_Directions for this task_. Set down exactly the lines in the records below that run from the line with "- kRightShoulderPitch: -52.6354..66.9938" to the line with "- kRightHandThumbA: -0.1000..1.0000", inclusive, and nothing more.

(Data in this exercise)

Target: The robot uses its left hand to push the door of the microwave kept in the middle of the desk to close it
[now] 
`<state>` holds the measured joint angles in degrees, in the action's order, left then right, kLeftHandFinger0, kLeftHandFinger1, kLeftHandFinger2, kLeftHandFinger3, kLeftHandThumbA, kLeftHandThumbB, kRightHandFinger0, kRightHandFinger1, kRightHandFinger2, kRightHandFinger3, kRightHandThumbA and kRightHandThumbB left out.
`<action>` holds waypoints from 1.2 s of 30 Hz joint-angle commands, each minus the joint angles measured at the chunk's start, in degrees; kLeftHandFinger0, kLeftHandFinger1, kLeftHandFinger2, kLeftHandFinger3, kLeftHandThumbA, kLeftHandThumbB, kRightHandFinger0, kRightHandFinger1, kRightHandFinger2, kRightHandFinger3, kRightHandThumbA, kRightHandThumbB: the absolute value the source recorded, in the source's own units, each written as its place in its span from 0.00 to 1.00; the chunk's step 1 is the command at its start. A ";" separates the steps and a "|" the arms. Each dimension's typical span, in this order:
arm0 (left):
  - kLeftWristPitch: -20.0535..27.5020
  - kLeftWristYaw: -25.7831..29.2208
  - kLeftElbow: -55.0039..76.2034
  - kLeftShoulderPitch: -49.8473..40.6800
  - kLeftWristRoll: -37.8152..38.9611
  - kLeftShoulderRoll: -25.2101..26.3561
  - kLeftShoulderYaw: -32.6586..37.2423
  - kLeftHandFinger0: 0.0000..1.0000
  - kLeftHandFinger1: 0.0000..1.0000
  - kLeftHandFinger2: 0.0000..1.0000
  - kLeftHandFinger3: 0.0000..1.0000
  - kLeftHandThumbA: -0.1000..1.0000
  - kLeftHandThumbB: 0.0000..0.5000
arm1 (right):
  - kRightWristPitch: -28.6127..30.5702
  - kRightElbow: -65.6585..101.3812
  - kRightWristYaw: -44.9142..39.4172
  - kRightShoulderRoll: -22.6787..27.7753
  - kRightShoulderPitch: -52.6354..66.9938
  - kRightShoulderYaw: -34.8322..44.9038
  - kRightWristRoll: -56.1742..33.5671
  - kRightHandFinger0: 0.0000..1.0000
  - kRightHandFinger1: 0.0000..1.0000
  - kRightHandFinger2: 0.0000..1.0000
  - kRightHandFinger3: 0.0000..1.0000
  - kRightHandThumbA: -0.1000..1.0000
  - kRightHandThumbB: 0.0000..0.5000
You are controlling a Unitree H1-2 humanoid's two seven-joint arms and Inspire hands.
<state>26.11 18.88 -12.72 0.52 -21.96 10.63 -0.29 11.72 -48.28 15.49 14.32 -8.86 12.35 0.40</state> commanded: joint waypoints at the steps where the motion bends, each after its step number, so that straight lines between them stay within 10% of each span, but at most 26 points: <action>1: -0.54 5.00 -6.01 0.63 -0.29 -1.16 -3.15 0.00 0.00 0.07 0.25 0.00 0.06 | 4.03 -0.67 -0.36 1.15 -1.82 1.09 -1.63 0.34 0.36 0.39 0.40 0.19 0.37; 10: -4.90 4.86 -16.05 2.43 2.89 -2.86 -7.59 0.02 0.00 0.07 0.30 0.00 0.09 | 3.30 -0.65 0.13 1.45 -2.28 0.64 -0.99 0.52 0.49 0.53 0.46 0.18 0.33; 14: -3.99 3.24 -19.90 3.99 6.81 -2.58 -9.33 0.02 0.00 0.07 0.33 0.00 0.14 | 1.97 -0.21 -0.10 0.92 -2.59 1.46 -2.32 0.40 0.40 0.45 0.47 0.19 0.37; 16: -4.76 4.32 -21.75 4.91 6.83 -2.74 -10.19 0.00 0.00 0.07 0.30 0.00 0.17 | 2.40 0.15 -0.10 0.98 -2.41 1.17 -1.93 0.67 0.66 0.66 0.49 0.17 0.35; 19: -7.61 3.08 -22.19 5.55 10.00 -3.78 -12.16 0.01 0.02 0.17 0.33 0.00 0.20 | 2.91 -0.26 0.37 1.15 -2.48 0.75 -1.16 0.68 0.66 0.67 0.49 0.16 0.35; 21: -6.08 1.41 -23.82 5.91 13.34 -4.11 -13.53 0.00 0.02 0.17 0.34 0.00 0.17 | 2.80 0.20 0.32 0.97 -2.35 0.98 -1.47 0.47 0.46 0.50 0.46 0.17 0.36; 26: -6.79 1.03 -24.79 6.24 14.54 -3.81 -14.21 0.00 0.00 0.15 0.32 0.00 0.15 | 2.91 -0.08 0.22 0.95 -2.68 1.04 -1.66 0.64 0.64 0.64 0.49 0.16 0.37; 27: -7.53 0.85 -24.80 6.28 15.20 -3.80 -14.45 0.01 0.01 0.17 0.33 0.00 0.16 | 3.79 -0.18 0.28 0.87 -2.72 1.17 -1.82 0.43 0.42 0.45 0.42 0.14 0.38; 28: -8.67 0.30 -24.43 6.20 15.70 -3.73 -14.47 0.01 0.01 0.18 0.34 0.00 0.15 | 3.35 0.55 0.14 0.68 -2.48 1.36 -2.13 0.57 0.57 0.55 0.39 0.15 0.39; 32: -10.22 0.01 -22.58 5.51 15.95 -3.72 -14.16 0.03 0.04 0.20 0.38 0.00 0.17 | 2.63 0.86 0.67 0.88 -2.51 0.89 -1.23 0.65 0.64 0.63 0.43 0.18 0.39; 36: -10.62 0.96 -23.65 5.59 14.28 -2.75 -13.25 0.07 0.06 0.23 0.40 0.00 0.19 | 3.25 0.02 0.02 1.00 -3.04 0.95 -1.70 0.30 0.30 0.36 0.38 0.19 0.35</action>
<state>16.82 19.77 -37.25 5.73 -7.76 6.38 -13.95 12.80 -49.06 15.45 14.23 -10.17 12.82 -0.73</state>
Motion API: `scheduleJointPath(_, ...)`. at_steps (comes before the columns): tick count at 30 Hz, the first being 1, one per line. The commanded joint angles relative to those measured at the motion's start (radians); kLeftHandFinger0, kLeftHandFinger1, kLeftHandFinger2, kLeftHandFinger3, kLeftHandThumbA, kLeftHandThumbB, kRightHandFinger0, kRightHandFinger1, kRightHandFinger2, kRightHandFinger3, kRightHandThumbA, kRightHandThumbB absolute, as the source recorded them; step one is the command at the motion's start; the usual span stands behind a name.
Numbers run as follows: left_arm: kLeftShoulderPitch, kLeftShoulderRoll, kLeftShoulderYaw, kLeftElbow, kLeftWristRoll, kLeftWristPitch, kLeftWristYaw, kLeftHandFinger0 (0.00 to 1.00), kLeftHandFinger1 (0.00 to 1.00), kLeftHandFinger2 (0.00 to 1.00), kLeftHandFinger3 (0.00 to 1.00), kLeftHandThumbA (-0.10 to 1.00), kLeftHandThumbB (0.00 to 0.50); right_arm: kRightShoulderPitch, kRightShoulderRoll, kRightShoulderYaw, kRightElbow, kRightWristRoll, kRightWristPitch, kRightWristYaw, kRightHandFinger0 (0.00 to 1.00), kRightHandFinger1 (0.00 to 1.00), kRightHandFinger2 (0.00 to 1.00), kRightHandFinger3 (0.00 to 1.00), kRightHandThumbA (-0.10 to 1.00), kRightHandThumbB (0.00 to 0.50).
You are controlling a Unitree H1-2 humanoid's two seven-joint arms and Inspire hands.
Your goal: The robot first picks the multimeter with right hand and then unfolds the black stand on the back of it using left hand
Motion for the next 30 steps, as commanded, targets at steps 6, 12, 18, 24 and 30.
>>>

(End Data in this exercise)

_Task output_.
  - kRightShoulderPitch: -52.6354..66.9938
  - kRightShoulderYaw: -34.8322..44.9038
  - kRightWristRoll: -56.1742..33.5671
  - kRightHandFinger0: 0.0000..1.0000
  - kRightHandFinger1: 0.0000..1.0000
  - kRightHandFinger2: 0.0000..1.0000
  - kRightHandFinger3: 0.0000..1.0000
  - kRightHandThumbA: -0.1000..1.0000

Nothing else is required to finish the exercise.